Maintenance work from Alexander Nyberg <[email protected]>

With the patch applied,

echo "size-32 0 0 0" > /proc/slabinfo

walks the objects in the size-32 slab, printing out the calling address
of whoever allocated that object.

It is for leak detection.

Signed-off-by: Andrew Morton <[email protected]>
Signed-off-by: Pekka Enberg <[email protected]>
---

lib/Kconfig.debug | 12 ++++++++++++
mm/slab.c | 49 +++++++++++++++++++++++++++++++++++++++++++++++++
2 files changed, 61 insertions(+)

Index: 2.6-git/mm/slab.c
===================================================================
--- 2.6-git.orig/mm/slab.c
+++ 2.6-git/mm/slab.c
@@ -3669,6 +3669,54 @@ struct seq_operations slabinfo_op = {
.show = s_show,
};

+#ifdef CONFIG_DEBUG_SLAB_LEAK
+
+static void print_slab_last_users(struct kmem_cache *cache, struct slab *slab)
+{
+ int i;
+
+ for (i = 0; i < cache->num; i++) {
+ void *obj = slab->s_mem + cache->buffer_size * i;
+ unsigned long sym = (unsigned long) *dbg_userword(cache, obj);
+
+ printk("obj %p/%d: %p", slab, i, (void *)sym);
+ print_symbol(" <%s>", sym);
+ printk("\n");
+ }
+}
+
+static void print_cache_last_users(struct kmem_cache *cache)
+{
+ int node;
+
+ if (!(cache->flags & SLAB_STORE_USER))
+ return;
+
+ check_irq_on();
+ spin_lock_irq(&cache->spinlock);
+ for_each_online_node(node) {
+ struct kmem_list3 *lists = cache->nodelists[node];
+ struct list_head *q;
+
+ spin_lock(&lists->list_lock);
+
+ list_for_each(q, &lists->slabs_full) {
+ struct slab *slab = list_entry(q, struct slab, list);
+ print_slab_last_users(cache, slab);
+ }
+ spin_unlock(&lists->list_lock);
+ }
+ spin_unlock_irq(&cache->spinlock);
+}
+
+#else
+
+static void print_cache_last_users(struct kmem_cache *cache)
+{
+}
+
+#endif
+
#define MAX_SLABINFO_WRITE 128
/**
* slabinfo_write - Tuning for the slab allocator
@@ -3709,6 +3757,7 @@ ssize_t slabinfo_write(struct file *file
if (limit < 1 ||
batchcount < 1 ||
batchcount > limit || shared < 0) {
+ print_cache_last_users(cachep);
res = 0;
} else {
res = do_tune_cpucache(cachep, limit,
Index: 2.6-git/lib/Kconfig.debug
===================================================================
--- 2.6-git.orig/lib/Kconfig.debug
+++ 2.6-git/lib/Kconfig.debug
@@ -85,6 +85,18 @@ config DEBUG_SLAB
allocation as well as poisoning memory on free to catch use of freed
memory.

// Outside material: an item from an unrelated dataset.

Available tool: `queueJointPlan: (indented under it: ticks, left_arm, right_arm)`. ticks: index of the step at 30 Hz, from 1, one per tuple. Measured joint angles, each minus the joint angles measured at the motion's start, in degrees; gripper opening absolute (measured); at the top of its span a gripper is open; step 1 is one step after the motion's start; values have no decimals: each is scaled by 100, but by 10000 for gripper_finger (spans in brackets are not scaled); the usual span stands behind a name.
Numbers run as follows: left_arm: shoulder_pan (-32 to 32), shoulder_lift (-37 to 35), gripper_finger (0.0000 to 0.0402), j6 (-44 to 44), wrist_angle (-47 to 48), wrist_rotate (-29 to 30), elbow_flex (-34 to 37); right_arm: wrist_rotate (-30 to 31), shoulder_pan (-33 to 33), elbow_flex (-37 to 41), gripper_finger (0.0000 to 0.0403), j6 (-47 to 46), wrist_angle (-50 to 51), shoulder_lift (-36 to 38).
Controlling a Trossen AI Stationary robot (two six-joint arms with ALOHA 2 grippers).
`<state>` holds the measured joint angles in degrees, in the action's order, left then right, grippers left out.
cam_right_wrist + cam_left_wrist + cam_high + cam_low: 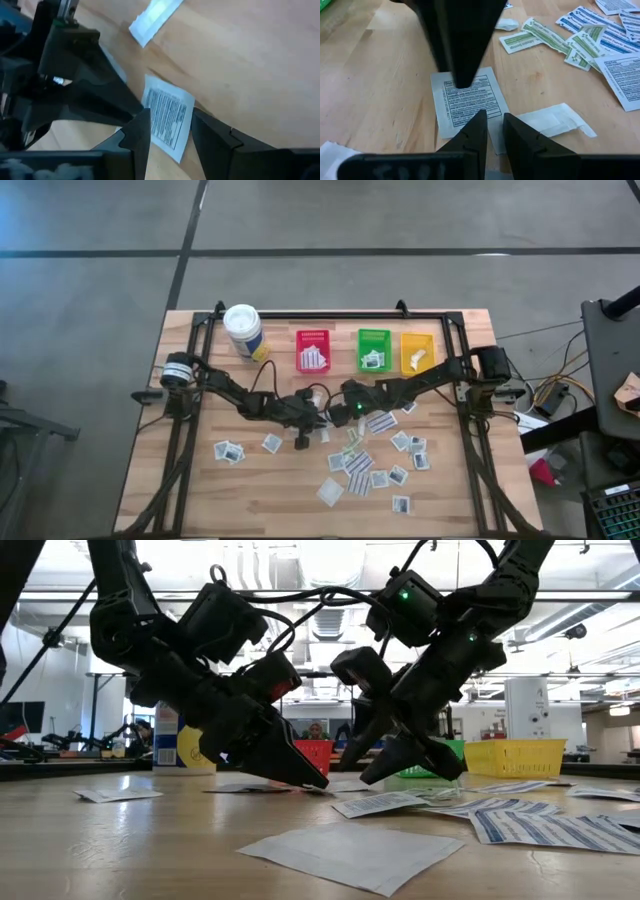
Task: Pick & Place First Aid Supplies
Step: Put the alcohol pad in the green bin
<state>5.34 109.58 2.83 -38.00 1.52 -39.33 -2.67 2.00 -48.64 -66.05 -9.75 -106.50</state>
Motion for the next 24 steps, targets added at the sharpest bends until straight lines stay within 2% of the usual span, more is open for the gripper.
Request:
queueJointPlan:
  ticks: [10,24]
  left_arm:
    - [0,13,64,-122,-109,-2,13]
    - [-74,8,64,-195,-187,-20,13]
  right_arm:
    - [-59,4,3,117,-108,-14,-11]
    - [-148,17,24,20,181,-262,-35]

This can make kmalloc/kfree-intensive workloads much slower.

+config DEBUG_SLAB_LEAK
+ bool "Debug memory leaks"
+ depends on DEBUG_SLAB
+ help
+ Say Y here to have the kernel track last user of a slab object which
+ can be used to detect memory leaks. With this config option enabled,
+
+ echo "size-32 0 0 0" > /proc/slabinfo
+
+ walks the objects in the size-32 slab, printing out the calling
+ address of whoever allocated that object.
+
config DEBUG_PREEMPT
bool "Debug preemptible kernel"
depends on DEBUG_KERNEL && PREEMPT

2006-02-02 08:45:09

by Andrew Morton

[permalink] [raw]

Subject: Re: [PATCH] slab leak detector (Was: Size-128 slab leak)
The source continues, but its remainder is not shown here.